The historic Trump-Kim Summit in Singapore is over, and while it has the media abuzz, it has left the futures market adrift.
Currently, the S&P futures are up two points and are trading 0.1% above fair value. The Nasdaq 100 futures are up six points and the Dow Jones Industrial Average futures are up 12 points.
It's an appropriate response really, because the agreement signed by President Trump and Chairman Kim was sweeping in its vision but limited in detail.
Briefly, Chairman Kim committed to work toward complete denuclearization of the Korean Peninsula while President Trump provided a security guarantee to North Korea and said the U.S. will stop its war games with South Korea.
The upside is that a dialogue has started and both sides have committed to holding follow-up meetings. The downside is that North Korea's history has left ample room for doubt that it will abide by its commitment.
Nevertheless, it's fair to say at this juncture that the summit has lowered the geopolitical heat surrounding North Korea. That can be considered a plus and has probably already been accounted for in the latest leg higher for the S&P 500, which is sitting just below important round-number resistance at 2800.
That may also explain why the reaction to the summit by the futures market has been relatively muted.
Another explanation can be pinned on a wait-and-see attitude in front of some important central bank meetings this week, beginning with the FOMC decision on Wednesday, the ECB decision on Thursday, and the Bank of Japan decision on Friday.
Only the FOMC is expected to raise its key policy rate. The focal point for global markets is whether there is any change in the Federal Reserve's rate-hike projections and whether the ECB signals that it has started discussions about winding down its quantitative easing program.
The key takeaway from the Consumer Price Index for May is that it validated the expectation for a 25 basis points rate hike by the FOMC tomorrow and provided some backing for the prevailing expectation among Fed members that there will be at least three rate hikes in 2018.
Total CPI increased 0.2% (Briefing.com consensus +0.3%), led by gains in the indexes for gasoline (+1.7%) and shelter (+0.3%). Core CPI, which excludes food and energy, also increased 0.2%, as expected, and was bolstered largely by the shelter index.
On a year-over-year basis, total CPI was up 2.8%, versus 2.5% in April. Core CPI was up 2.2%, versus 2.1% in April.
There hasn't been a sharp response in either the futures market or the Treasury market to the data, which was largely in-line with expectations.

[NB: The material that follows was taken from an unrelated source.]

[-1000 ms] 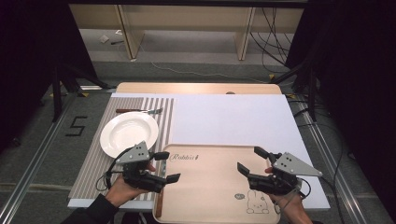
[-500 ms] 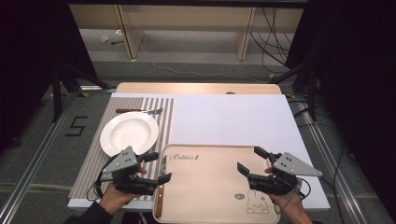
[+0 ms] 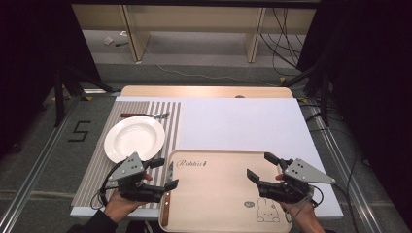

Elsewhere, the corporate news isn't moving the broad market needle, yet that could change with the expected court ruling later today on the proposed AT&T (T)-Time Warner (TWX) merger, which is sure to stir up the media space when it is made.
Most of the corporate headlines have generated company-specific responses; however, the outsized gains in Restoration Hardware (RH) and Dave & Buster's (PLAY) following their earnings reports are anticipated to keep the consumer discretionary sector in the market's good graces.